The detailed parameters for the RMC simulation22) are summarized as follows. The simulation was initiated with a model comprising 25000 atoms (Zr: 20000 and Pt: 5000) for the dense random packing (DRP) structure in a cubic hyper-cell with a unit size of L = 8.102 nm. The number of atoms and cell size were selected for the model to meet the chemical composition as well as the measured density (8.74 Mg/m3) of the Zr80Pt20 sample. The atomic positions in the DRP structure were obtained using the algorithm proposed by Clarke et al.23) by employing the Goldschmidt radii (Zr: 1.60 nm, Pt: 1.38 nm).24) Through the present RMC simulation, the partial distribution functions for each pair of constituents and the corresponding structural factors could be readily calculated, where this structural information is very useful for discussing the SRO and MRO observed for amorphous Zr80Pt20.

3. Results

Figure 1 shows the experimental interference functions, Qi(Q), QΔiPt(Q), and QΔiZr(Q), as well as those determined from the AXS data using the RMC simulation method (hereafter referred to as AXS-RMC). The AXS-RMC simulation results reproduced the experimental structural functions well, and the atomic positions obtained from the present AXS-RMC simulation seem to be much closer to the atomic arrangements of amorphous Zr80Pt20.

Fig. 1

Experimental interference functions, QΔiPt(Q), QΔiZr(Q), and Qi(Q), and corresponding values obtained from RMC simulation.

Notably, a pre-peak signal was clearly observed at approximately Q = 17 nm−1 for the experimental functions Qi(Q) and QΔiPt(Q), but not for the function QΔiZr(Q). This observation suggests that the pre-peak signal is associated with the Pt–Pt interaction in the middle-range ordering.17)

Figure 2 shows three partial structure factors, Sij(Q)s, of the Zr80Pt20 amorphous alloy in the so-called Faber-Ziman (FZ) form obtained from the present AXS-RMC simulation and those of the DRP structure model. Because the pre-peak signal at 17 nm−1 was clearly observed in SPtPt(Q)AXS-RMC, the middle range ordering structure of the Zr80Pt20 amorphous alloy is attributed to the Pt–Pt pair correlation and the corresponding chemical fluctuation.

Fig. 2

Partial structure factors, SPtPt(Q), SZrZr(Q), and SPtZr(Q) calculated from the RMC simulation and using DRP structural model.
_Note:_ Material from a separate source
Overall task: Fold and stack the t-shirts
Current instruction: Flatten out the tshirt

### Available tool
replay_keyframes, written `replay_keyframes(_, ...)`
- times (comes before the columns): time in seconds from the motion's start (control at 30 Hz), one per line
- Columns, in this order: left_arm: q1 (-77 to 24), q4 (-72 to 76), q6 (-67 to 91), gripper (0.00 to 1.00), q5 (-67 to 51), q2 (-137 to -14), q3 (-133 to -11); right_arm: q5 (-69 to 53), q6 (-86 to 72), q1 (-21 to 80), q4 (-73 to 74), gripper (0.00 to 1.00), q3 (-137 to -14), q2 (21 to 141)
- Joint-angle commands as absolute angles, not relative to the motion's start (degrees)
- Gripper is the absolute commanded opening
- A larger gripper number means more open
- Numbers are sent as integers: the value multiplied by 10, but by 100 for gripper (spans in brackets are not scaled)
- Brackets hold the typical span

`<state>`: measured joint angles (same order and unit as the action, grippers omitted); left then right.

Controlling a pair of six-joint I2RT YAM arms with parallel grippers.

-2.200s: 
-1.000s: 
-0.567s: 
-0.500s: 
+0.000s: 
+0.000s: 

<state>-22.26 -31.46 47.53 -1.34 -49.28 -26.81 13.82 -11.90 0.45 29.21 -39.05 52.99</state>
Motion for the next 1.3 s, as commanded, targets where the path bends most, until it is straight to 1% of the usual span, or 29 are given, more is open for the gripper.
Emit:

Figure 3 shows the partial pair distribution functions, gij(r)s, determined from the AXS-RMC results, as well as those determined from the DRP structure model. The vertical dotted lines indicate the nearest neighbor atomic distances for the Pt–Pt, Zr–Pt, and Zr–Zr pairs (Pt–Pt: 0.276 nm, Zr–Pt: 0.298 nm, Zr–Zr: 0.320 nm), estimated from the Goldschmidt radii.24) The first peaks of the partial pair distribution functions, gPtPt(r)AXS-RMC and gZrZr(r)AXS-RMC, were found at a distance that is just twice the Goldschmidt radii. On the other hand, the first peak corresponding to gZrPt(r)AXS-RMC had an apparent maximum at a distance shorter than that estimated using the Goldschmidt radii. The upper limit of nearest neighbor region for each atomic pairs used in calculation of SRO parameters and common neighbor analysis (CNA) were set as the near of the minimum g(r) as follows, Zr–Zr: 0.420 nm, Zr–Pt: 0.400 nm and Pt–Pt: 0.380 nm.

Fig. 3

Partial pair distribution functions, gij(Q)s, calculated from 3-D structural model obtained by RMC simulation. The corresponding functions for the DRP structure are also illustrated for comparison.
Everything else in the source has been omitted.